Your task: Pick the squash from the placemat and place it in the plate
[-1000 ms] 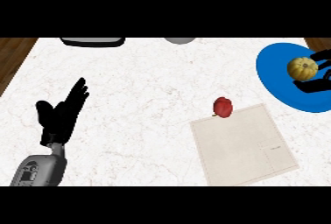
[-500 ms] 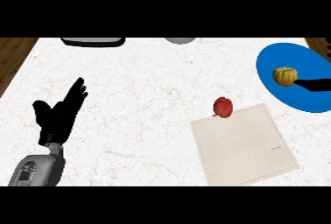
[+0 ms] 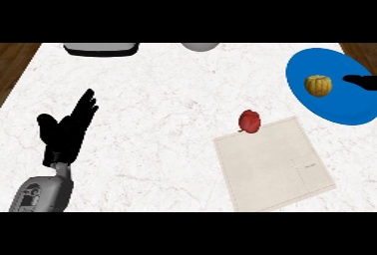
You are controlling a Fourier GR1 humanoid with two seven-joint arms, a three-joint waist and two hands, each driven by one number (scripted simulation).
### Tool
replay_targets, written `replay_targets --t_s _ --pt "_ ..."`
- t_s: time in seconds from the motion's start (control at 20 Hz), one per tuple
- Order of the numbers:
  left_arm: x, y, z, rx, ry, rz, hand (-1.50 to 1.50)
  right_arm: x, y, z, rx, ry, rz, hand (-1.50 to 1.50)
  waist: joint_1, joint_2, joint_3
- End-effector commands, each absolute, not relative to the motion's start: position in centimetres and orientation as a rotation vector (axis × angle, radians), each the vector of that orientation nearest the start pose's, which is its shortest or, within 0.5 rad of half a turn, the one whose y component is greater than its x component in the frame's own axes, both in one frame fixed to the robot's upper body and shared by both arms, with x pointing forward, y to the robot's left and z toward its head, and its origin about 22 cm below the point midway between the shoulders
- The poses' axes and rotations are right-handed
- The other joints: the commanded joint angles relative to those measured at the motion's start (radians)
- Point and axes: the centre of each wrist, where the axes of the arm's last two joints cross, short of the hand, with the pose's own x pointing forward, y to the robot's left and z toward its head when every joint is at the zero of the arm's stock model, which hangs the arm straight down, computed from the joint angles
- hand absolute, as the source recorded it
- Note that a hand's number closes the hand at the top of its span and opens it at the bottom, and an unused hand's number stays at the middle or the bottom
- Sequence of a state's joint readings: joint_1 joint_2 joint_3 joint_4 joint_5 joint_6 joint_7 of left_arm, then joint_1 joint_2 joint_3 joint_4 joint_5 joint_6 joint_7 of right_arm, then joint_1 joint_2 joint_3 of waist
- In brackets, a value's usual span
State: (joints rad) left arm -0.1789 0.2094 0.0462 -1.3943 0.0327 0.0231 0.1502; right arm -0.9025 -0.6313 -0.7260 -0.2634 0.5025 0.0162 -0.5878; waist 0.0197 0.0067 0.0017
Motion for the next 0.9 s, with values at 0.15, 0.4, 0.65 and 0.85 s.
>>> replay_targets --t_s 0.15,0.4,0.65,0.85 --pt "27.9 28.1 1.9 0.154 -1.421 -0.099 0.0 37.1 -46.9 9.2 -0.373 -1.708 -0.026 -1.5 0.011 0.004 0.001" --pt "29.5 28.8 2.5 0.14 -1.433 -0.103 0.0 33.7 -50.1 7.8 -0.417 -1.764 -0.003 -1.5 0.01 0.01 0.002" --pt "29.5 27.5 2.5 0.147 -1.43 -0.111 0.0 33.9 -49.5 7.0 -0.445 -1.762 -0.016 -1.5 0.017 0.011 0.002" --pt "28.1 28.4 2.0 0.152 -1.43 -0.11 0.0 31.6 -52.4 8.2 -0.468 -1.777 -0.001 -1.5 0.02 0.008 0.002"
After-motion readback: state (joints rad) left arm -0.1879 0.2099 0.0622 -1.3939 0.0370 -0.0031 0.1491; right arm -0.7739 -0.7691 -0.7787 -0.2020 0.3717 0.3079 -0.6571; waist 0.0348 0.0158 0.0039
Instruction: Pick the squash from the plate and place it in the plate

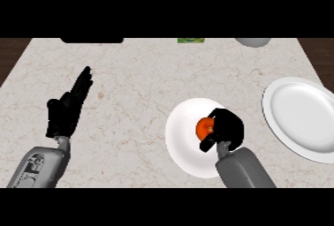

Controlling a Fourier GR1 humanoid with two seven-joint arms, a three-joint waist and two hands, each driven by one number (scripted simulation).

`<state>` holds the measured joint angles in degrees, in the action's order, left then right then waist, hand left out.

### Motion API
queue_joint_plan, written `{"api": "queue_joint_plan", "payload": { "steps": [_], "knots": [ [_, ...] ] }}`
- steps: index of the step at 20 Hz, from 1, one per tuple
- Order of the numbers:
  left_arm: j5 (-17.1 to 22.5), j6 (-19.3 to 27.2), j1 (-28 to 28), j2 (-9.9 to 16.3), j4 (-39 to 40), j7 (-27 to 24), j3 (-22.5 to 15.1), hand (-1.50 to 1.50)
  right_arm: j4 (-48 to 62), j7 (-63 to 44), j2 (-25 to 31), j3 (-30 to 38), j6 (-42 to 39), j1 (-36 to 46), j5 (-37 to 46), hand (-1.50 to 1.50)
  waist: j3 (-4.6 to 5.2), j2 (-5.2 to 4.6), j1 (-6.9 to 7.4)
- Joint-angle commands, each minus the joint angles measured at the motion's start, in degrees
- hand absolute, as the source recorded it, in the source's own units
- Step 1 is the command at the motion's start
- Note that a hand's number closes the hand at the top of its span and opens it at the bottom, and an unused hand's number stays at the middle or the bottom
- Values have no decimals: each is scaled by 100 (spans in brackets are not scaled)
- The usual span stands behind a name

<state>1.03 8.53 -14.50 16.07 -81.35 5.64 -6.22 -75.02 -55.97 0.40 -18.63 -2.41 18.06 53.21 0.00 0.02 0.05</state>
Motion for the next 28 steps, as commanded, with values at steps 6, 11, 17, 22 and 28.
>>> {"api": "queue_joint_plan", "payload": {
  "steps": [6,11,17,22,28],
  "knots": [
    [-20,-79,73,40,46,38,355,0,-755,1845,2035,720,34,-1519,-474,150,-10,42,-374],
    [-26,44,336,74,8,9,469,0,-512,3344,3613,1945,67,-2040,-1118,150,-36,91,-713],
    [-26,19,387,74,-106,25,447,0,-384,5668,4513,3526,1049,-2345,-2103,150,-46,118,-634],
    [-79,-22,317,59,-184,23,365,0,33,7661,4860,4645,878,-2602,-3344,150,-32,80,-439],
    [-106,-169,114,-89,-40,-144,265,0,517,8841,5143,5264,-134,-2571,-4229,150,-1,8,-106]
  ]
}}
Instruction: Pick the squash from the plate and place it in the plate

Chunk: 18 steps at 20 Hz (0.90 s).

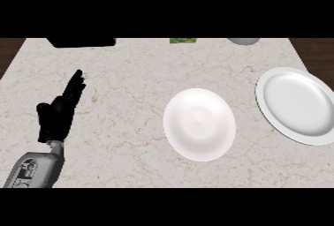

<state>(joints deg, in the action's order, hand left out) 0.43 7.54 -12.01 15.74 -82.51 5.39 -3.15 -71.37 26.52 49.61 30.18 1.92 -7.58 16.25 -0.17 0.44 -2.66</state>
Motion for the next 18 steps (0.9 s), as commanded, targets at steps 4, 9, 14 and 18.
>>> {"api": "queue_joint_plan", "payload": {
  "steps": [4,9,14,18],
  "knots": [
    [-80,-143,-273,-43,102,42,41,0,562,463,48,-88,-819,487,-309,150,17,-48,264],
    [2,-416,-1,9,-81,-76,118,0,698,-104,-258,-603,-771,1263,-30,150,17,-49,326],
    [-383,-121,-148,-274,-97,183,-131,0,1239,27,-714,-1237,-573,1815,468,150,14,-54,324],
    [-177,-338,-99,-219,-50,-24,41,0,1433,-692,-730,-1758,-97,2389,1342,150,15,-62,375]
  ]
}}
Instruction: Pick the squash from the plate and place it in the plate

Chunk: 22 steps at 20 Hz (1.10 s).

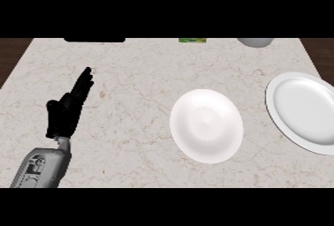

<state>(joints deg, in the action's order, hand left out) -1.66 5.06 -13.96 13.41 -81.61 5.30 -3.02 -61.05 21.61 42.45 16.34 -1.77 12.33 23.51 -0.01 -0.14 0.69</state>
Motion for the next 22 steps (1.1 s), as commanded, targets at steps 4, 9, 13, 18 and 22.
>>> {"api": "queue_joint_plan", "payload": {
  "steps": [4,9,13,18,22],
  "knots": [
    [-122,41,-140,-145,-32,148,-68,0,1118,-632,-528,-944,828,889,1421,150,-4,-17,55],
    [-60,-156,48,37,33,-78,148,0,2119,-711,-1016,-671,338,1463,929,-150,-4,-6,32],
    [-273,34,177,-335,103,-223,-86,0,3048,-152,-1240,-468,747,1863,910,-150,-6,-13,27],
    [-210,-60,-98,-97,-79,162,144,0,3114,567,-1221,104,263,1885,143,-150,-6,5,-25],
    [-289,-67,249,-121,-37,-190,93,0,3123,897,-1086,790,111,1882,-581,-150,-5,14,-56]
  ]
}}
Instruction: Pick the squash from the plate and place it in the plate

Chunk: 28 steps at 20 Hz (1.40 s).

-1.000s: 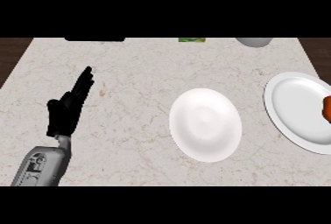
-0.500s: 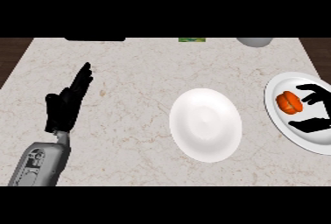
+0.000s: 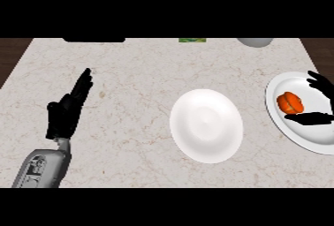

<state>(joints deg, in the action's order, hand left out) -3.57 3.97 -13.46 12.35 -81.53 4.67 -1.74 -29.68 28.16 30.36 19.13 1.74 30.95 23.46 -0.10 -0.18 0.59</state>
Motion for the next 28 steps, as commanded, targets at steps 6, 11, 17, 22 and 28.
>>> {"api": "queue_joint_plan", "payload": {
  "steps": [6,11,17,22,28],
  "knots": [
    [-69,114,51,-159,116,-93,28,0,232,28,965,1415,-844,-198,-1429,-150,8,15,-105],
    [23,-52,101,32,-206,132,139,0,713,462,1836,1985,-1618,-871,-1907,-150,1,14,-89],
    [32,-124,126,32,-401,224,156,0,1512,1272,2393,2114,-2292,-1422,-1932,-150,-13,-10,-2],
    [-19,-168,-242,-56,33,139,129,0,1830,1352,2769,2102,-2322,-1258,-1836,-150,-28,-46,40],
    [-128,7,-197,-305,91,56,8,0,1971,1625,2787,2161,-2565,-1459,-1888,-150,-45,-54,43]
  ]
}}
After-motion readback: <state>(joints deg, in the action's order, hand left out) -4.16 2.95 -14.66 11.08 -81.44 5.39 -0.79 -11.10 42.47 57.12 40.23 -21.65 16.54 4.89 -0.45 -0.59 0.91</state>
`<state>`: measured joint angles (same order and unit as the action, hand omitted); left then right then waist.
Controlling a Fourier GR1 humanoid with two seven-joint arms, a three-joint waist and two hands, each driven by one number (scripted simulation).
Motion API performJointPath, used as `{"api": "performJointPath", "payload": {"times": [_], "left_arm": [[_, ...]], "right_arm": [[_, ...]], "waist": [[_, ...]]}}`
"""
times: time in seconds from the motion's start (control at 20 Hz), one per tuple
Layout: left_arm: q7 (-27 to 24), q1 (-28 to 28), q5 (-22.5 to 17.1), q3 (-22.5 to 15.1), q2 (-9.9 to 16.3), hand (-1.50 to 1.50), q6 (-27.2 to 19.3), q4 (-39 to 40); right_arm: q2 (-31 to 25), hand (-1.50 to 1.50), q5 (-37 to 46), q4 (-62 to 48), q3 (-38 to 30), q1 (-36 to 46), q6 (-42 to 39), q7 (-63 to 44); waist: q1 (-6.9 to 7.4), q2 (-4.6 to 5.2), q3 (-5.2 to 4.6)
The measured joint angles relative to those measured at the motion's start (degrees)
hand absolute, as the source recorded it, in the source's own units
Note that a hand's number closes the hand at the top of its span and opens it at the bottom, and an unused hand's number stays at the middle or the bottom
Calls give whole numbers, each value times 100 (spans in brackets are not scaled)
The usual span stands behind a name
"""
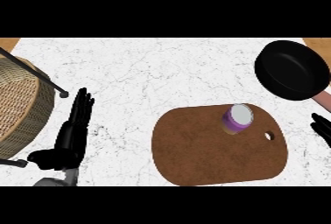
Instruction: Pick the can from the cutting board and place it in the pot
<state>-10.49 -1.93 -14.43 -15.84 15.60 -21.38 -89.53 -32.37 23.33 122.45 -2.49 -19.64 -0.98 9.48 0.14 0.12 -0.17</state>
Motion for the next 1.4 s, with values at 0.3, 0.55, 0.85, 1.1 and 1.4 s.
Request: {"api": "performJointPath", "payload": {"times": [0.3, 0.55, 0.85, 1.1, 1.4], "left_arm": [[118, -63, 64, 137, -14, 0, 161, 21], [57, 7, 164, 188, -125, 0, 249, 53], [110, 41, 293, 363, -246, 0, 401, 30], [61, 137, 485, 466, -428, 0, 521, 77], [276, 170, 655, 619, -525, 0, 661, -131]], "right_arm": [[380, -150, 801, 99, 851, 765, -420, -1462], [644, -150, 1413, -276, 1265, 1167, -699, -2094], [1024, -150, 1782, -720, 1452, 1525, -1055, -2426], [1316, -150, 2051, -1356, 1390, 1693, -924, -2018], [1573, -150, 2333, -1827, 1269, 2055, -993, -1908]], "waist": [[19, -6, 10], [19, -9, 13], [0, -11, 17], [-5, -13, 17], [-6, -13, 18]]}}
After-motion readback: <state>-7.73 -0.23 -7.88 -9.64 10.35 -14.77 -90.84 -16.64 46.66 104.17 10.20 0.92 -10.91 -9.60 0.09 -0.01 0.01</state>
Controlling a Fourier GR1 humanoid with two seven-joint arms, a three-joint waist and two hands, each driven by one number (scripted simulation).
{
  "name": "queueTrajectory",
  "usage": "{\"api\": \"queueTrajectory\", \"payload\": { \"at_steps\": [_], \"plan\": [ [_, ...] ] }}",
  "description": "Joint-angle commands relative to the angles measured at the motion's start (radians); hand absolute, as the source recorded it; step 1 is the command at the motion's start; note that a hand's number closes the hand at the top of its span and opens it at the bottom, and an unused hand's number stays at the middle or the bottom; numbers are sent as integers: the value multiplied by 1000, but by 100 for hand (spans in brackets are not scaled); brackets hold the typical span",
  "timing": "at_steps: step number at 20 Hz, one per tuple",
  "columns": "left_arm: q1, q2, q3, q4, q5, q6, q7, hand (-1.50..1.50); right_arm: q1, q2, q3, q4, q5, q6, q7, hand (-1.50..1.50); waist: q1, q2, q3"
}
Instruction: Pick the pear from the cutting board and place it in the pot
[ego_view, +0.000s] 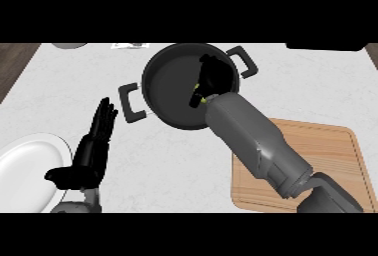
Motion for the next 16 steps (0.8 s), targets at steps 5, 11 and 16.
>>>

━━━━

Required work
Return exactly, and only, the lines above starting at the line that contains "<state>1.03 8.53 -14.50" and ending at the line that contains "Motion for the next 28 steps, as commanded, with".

Answer section
<state>1.03 8.53 -14.50 16.07 -81.35 5.64 -6.22 -75.02 -55.97 0.40 -18.63 -2.41 18.06 53.21 0.00 0.02 0.05</state>
Motion for the next 28 steps, as commanded, with values at steps 6, 11, 17, 22 and 28.

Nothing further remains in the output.